Here we go again, another slide into Disinflation. Keystone's indicator has dropped under 3.0 a couple times over the last month but the market bulls have been able to pull the indicator back up and out of Disinflation. Will tomorrow see another rescue or do the markets continue down the disinflationary and deflationary rabbit hole? We find out in less than 12 hours. Once the CRB drops under 300 Chairman Bernanke will start losing sleep.
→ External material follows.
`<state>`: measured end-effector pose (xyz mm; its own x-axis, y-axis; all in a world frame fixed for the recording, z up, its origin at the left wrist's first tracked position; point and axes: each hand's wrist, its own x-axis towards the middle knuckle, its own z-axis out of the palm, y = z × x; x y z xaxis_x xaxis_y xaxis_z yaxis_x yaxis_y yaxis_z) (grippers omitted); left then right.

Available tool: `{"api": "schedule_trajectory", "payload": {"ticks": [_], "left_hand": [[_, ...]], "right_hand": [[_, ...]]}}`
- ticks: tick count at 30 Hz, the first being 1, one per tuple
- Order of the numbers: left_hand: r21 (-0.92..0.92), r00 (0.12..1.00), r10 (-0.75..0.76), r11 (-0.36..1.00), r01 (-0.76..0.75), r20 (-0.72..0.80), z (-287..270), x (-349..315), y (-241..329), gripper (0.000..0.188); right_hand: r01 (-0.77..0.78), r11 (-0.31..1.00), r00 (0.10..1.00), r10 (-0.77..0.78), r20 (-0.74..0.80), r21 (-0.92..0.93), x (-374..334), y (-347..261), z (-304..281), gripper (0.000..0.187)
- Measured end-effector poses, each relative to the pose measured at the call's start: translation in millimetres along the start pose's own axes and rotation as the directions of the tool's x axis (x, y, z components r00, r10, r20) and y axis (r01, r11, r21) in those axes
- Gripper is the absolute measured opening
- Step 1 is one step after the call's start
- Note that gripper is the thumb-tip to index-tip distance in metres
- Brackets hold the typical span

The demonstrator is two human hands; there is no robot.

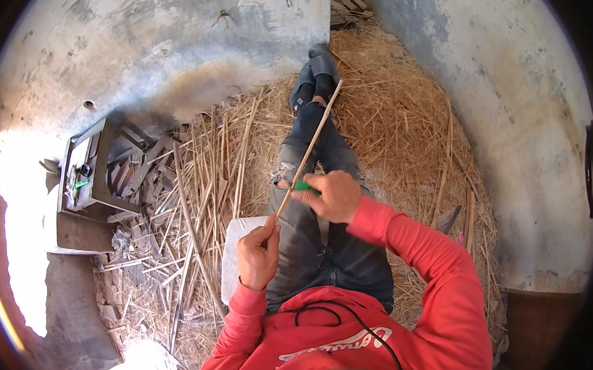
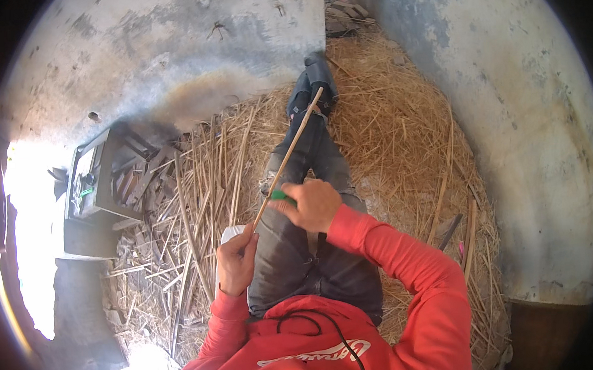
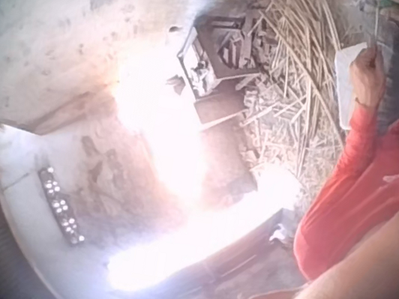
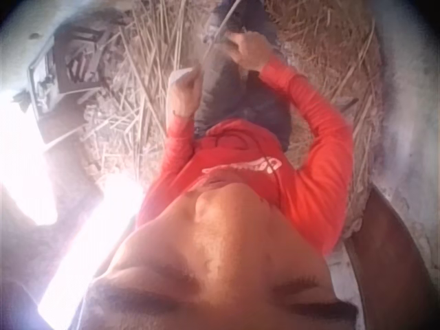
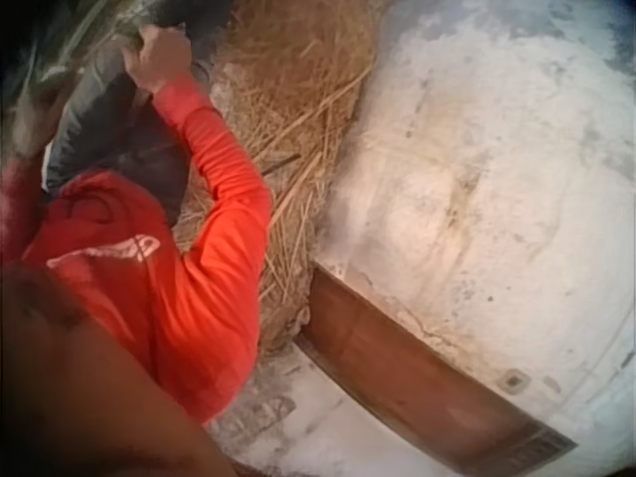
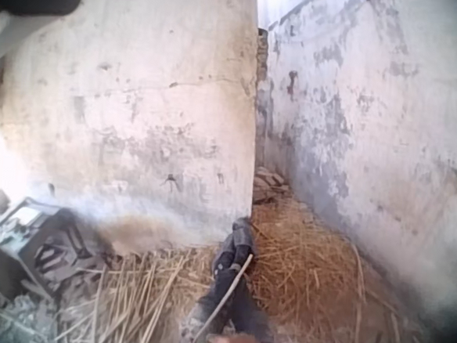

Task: The person strips layers from a thin bamboo stalk using a small green hand tool while sitting on a floor covered in straw.

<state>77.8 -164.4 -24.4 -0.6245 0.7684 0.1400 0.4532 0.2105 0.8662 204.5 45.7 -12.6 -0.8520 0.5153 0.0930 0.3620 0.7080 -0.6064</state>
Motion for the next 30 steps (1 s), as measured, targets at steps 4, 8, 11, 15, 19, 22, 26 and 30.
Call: {"api": "schedule_trajectory", "payload": {"ticks": [4, 8, 11, 15, 19, 22, 26, 30], "left_hand": [[0.053, 0.996, 0.069, 0.996, -0.073, 0.064, -38, -9, 19, 0.024], [0.134, 0.998, 0.056, 0.989, -0.058, 0.021, -43, -13, 9, 0.021], [0.044, 1.000, 0.021, 0.999, -0.021, -0.004, -22, -4, -4, 0.023], [0.045, 0.998, 0.062, 0.997, -0.061, -0.008, -5, 3, 2, 0.022], [0.149, 0.997, 0.075, 0.986, -0.077, 0.015, -16, -3, -1, 0.022], [0.144, 0.999, 0.045, 0.988, -0.048, 0.018, -19, -4, -3, 0.023], [0.174, 0.998, 0.045, 0.984, -0.050, 0.032, -20, -6, -5, 0.022], [0.190, 0.996, 0.066, 0.979, -0.075, 0.051, -34, -15, -8, 0.023]], "right_hand": [[-0.308, 0.888, 0.855, 0.415, -0.310, 0.342, 25, 112, -59, 0.059], [-0.305, 0.862, 0.877, 0.420, -0.233, 0.405, 3, 104, -64, 0.059], [-0.051, 0.966, 0.959, 0.118, -0.257, 0.254, -17, 17, -35, 0.053], [-0.011, 1.000, 0.999, 0.011, -0.036, 0.010, -31, -27, 8, 0.052], [-0.069, 0.997, 0.989, 0.062, -0.134, -0.046, 8, 11, -1, 0.052], [-0.087, 0.993, 0.986, 0.075, -0.151, -0.076, 16, 13, 0, 0.051], [0.072, 0.982, 0.997, -0.069, 0.023, -0.175, -11, -19, 23, 0.044], [-0.133, 0.964, 0.977, 0.089, -0.191, -0.229, 40, 52, -28, 0.048]]}}
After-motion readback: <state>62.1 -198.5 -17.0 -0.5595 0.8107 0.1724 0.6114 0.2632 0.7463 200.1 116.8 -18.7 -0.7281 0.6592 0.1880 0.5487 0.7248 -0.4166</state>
Backing up, and taking a look at the numbers;

CRB/10-Year Price = 301.46/100.69 = 2.99

Over 4 = Inflation
Between 3 and 4 = Neutral; inflationists and deflationists fight it out
Between 2.9 and 3.0 = Disinflation
Under 2.90 = Deflation

The last time inflation existed, with the indicator over 4, was the top in the commodities bubble during the summer of 2008. Over the last year, the 3.5 to 3.6 area was tagged but it did not last, the inflation was transitory in nature just as Chairman Bernanke says it is, one of the few things that Keystone and Bernanke agree on. Deflation, readings under 2.9, occurred in early 2009 which necessitated QE1 and during summer 2010 when the markets were going over the falls and Bernanke stepped in with QE2.

Use the CRB 300 level as a signal that the economy is falling into Disinflation. The economy will be falling into Deflation once the CRB starts falling under 290. Bernanke will announce QE3 when the CRB prints in the range of 250 to 280-ish. Obviously, the Jobs Report will impact the indicator in the morning so check it tomorrow to see if the economy remains in Disinflation, or if the market bulls can wrestle it back into neutral territory. 

11 comments:

  1. What does not come out in the wash comes out in the rinse. I strongly suspect the long-term implications of QE this and QE that will be long suffering. Said reminds me of the constant tinkering Greenspan used to practice and I'm reminded of the binge like buying and selling back in the bubble days of the mid 90's.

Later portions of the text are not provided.